Esse prazer por carnaval é antigo. Entre 2002 e 2008, esteve ao lado de Cléber Machado na transmissão dos desfiles das escolas de samba do Rio de Janeiro. Contudo, por conta do seu trabalho no Oscar, a comunicadora precisou se afastar do trabalho e dá espaço para outros profissionais.
“Eu adorava, mas não dava pra fazer duas coisas ao mesmo tempo: o carnaval e o Oscar. Os dois são muito próximos. Aí tem pessoas que fazem tão bem os desfiles das escolas de samba. E já que me deixaram no Oscar, tá bom pra mim. E as duas são preparações muito parrudas, são três meses antes desses eventos que estou me preparando, pensando nisso, pesquisando, informando, então eu ficava com medo de não fazer tão bem. Eu amava fazer o carnaval, mas eu não tava dando conta dos dois ao mesmo tempo não”, explica.
E a homenagem para Arlindo Cruz no Estúdio i comprovou que a apresentadora pode comandar um programa de entretenimento. Só que ela diz que nunca recebeu qualquer convite para mudar de setor e nem pensa nisso, já que seu foco é seu trabalho na GloboNews.
“Nunca, mas eu gosto de me comunicar. Eu seria uma comunicadora no jornalismo e no entretenimento, mas eu gosto tanto do meu Estúdio í, então nem passa pela minha cabeça. Eu vou vivendo o presente, porque eu aprendi a saborear o presente, apesar das dificuldades que temos no jornalismo. Agora quando eu penso no entretenimento, eu gostaria de algo mais leve, isso seria fantástico. Mas é difícil eu largar minha cria, que é o Estúdio i”, comenta.
A CNN Brasil anunciou que chegaria ao Brasil em janeiro de 2019 e movimentou as redações de todas as mídias do país.
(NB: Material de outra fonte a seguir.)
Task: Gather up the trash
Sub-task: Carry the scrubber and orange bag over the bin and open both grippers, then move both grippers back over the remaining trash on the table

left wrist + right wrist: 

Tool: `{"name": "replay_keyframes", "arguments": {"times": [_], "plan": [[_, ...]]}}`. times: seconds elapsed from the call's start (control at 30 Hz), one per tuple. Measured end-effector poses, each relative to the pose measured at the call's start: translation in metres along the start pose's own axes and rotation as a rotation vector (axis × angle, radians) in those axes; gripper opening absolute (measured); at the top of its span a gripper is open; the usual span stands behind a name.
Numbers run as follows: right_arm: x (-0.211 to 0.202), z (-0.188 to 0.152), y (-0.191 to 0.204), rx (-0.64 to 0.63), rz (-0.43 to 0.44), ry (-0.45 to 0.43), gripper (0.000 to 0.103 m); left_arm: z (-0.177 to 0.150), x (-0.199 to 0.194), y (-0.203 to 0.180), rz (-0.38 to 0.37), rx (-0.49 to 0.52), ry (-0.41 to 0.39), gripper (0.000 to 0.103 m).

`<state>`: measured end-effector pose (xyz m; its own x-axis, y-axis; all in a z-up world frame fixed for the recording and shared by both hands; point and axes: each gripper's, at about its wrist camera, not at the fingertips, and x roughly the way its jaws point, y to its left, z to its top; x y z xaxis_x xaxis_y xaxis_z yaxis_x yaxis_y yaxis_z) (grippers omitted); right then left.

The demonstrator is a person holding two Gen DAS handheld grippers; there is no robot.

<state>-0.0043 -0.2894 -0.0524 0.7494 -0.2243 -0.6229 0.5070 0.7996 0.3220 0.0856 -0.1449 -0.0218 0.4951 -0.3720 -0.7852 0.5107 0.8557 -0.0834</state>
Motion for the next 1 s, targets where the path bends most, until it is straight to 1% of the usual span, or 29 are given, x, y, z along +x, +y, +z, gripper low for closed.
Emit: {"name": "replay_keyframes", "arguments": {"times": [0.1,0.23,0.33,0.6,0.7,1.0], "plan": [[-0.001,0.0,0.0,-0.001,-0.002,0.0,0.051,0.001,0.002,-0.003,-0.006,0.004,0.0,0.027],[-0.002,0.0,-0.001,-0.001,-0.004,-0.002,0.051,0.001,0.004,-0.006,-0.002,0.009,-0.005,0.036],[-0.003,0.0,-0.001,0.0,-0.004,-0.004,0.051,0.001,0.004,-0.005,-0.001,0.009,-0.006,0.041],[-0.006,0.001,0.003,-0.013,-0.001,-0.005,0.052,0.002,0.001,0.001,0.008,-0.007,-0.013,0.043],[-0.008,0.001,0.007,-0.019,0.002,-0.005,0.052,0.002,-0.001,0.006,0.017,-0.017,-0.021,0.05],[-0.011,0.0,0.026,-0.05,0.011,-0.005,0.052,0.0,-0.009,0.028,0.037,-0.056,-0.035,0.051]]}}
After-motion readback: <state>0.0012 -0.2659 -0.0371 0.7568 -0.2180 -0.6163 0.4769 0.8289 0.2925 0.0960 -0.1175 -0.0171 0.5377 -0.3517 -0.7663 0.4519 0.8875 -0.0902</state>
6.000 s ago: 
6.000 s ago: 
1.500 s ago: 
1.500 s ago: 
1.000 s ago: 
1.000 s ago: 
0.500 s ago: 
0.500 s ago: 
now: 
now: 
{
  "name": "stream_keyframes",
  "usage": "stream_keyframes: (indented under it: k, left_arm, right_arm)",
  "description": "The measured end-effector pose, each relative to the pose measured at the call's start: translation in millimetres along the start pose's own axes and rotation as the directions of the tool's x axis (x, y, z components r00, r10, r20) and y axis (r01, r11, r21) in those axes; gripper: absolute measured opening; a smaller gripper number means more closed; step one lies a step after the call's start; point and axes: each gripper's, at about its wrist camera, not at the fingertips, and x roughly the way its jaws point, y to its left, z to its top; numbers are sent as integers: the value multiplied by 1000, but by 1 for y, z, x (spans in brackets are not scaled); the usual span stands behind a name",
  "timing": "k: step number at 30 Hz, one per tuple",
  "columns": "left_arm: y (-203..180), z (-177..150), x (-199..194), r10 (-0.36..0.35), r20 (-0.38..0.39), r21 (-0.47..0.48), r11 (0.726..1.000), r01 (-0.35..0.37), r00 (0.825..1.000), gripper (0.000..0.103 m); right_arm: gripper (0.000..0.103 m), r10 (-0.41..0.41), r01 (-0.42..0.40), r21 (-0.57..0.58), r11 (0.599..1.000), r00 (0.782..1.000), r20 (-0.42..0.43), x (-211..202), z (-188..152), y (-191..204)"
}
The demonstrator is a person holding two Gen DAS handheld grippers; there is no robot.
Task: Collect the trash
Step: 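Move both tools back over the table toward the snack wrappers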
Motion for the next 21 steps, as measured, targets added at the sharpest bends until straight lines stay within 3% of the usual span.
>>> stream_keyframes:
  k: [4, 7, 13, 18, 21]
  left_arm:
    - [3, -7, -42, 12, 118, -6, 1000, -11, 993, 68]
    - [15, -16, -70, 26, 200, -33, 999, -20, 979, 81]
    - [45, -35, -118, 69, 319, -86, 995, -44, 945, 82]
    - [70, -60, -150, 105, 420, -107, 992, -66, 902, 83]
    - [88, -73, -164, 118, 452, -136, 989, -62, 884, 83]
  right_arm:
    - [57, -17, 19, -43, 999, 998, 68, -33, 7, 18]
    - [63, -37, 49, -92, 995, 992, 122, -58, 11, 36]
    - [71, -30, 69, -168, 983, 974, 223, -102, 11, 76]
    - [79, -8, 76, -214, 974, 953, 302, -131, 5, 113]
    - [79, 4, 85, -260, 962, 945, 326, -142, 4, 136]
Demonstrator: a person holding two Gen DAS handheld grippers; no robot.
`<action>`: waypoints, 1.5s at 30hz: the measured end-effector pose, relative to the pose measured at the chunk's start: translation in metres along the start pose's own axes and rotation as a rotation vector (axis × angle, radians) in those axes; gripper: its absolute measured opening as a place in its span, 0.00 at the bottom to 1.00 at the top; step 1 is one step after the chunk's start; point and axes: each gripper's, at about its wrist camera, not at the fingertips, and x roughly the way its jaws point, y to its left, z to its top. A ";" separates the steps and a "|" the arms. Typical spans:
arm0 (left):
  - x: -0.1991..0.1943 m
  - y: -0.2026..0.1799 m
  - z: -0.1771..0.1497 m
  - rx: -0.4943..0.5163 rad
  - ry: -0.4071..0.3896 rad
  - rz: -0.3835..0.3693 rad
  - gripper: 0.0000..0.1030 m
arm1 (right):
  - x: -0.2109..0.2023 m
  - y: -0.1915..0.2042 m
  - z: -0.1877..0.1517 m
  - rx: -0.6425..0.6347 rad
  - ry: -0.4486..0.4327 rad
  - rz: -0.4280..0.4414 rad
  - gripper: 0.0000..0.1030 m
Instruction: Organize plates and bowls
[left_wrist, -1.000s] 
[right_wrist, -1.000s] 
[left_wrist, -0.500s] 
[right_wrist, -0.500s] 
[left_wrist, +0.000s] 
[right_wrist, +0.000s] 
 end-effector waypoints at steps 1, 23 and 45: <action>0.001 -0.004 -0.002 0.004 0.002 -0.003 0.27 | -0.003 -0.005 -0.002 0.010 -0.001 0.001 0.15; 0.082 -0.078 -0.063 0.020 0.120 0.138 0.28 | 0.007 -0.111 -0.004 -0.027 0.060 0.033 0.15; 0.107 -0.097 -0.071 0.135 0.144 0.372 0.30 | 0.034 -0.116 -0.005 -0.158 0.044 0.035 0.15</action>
Vários profissionais foram contratados pelo novo canal de jornalismo e, claro, a GloboNews sentiu que teria um concorrente de peso para disputar cada ponto de audiência, além de tentar sair na frente nas principais informações do mundo.
Maria Beltrão acompanhou de longe o processo de formatação da nova emissora, mas não permitiu que o futuro embate a deixasse com medo, muito pelo contrário. Ela trata com naturalidade a concorrência e acredita que isso faz com que todos do Estúdio i busquem fazer seu trabalho cada vez melhor.
“Embora isso não entre nas discussões do trabalho diário, como discutir ‘o que será que a CNN está fazendo?’, porque nós queremos sempre fazer o nosso melhor, mas a concorrência é sempre bem-vinda. Acho que é uma coisa psicológica, porque você sabe que tem concorrente e aí você quer correr atrás de fazer algo ainda melhor. Não que isso mude o padrão jornal ou vire tema de conversa da equipe, de jeito nenhum. Estamos lá sempre querendo fazer o melhor, buscando sempre criar”, diz.
Em meio a gargalhadas, Maria Beltrão termina a entrevista agradecendo o bate-papo e finaliza com a seguinte frase: “Eu acho que isso [concorrência] puxa a gente de forma inconsciente a buscar o melhor. Eu adoro, porque puxa o melhor da equipe”.